Data extract:

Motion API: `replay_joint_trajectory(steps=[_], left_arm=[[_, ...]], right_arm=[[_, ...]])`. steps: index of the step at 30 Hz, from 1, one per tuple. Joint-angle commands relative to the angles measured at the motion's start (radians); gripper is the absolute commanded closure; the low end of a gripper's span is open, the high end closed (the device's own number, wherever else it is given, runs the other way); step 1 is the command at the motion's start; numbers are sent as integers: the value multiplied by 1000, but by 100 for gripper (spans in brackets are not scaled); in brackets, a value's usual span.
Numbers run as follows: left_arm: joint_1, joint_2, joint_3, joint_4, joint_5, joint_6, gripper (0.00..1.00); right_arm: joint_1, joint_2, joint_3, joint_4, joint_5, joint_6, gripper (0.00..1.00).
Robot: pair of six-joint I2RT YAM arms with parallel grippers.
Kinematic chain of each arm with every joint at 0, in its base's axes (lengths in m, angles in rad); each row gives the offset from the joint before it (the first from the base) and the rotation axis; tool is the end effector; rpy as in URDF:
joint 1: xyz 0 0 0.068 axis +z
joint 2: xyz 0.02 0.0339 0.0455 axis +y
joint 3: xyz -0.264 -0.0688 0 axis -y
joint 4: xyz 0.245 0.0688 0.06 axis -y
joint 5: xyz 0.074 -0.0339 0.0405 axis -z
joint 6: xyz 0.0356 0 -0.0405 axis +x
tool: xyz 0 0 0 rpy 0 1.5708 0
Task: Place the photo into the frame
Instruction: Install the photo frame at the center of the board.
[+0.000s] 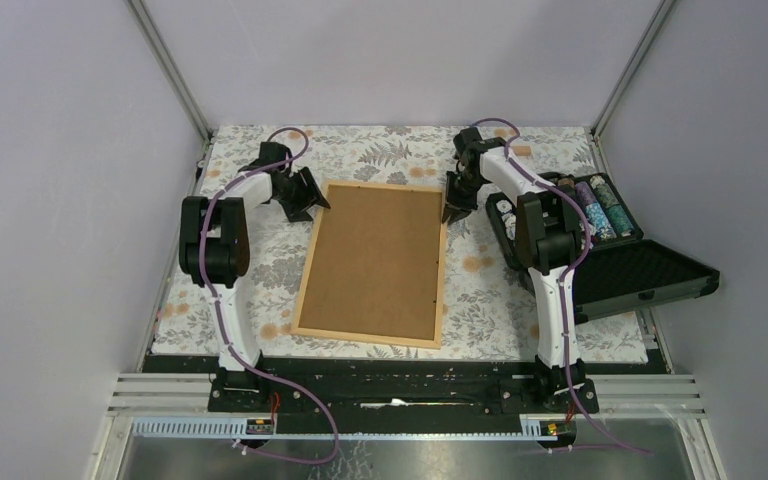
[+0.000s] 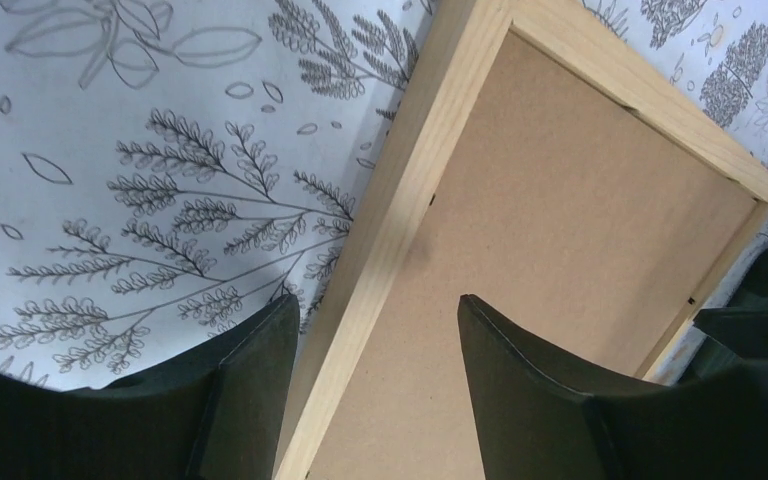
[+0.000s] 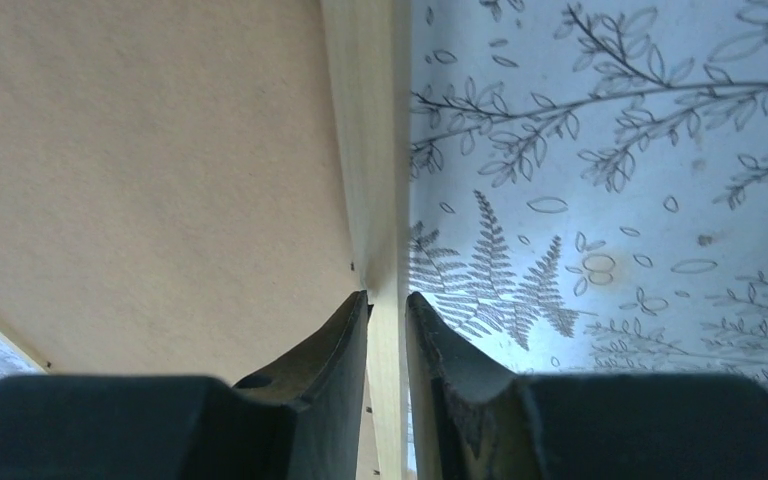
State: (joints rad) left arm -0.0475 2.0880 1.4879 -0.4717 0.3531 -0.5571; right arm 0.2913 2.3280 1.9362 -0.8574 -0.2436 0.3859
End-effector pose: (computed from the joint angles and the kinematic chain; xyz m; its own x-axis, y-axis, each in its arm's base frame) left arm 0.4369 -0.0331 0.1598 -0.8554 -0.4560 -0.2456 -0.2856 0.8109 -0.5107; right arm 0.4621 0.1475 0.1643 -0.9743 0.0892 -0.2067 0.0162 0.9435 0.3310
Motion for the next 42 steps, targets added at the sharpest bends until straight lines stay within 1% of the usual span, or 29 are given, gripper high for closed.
replay_joint_trajectory(steps=[1, 5, 10, 18, 32, 37, 42], left_arm=[[-8, -42, -71, 46, 6, -21, 36], [-18, -27, -78, 51, 28, -47, 36], [-29, -19, -72, 50, 54, -56, 34], [-42, -34, -81, 51, 64, -67, 32], [-41, -41, -75, 36, 43, -63, 31], [-41, -42, -74, 36, 46, -62, 31], [-41, -34, -75, 38, 50, -62, 31]], right_arm=[[5, 2, 48, -96, 39, -16, 73], [5, -9, 44, -102, 75, -9, 73], [16, 48, 106, -137, 83, 0, 74], [42, 89, 155, -142, 148, 20, 74], [58, 163, 117, -145, 218, 28, 75], [59, 181, 52, -86, 215, 50, 75], [73, 216, 54, -47, 199, 66, 75]])
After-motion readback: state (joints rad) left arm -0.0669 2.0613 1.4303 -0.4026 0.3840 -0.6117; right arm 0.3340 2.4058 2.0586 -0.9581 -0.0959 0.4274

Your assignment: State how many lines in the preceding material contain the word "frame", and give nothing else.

Answer to the problem: 3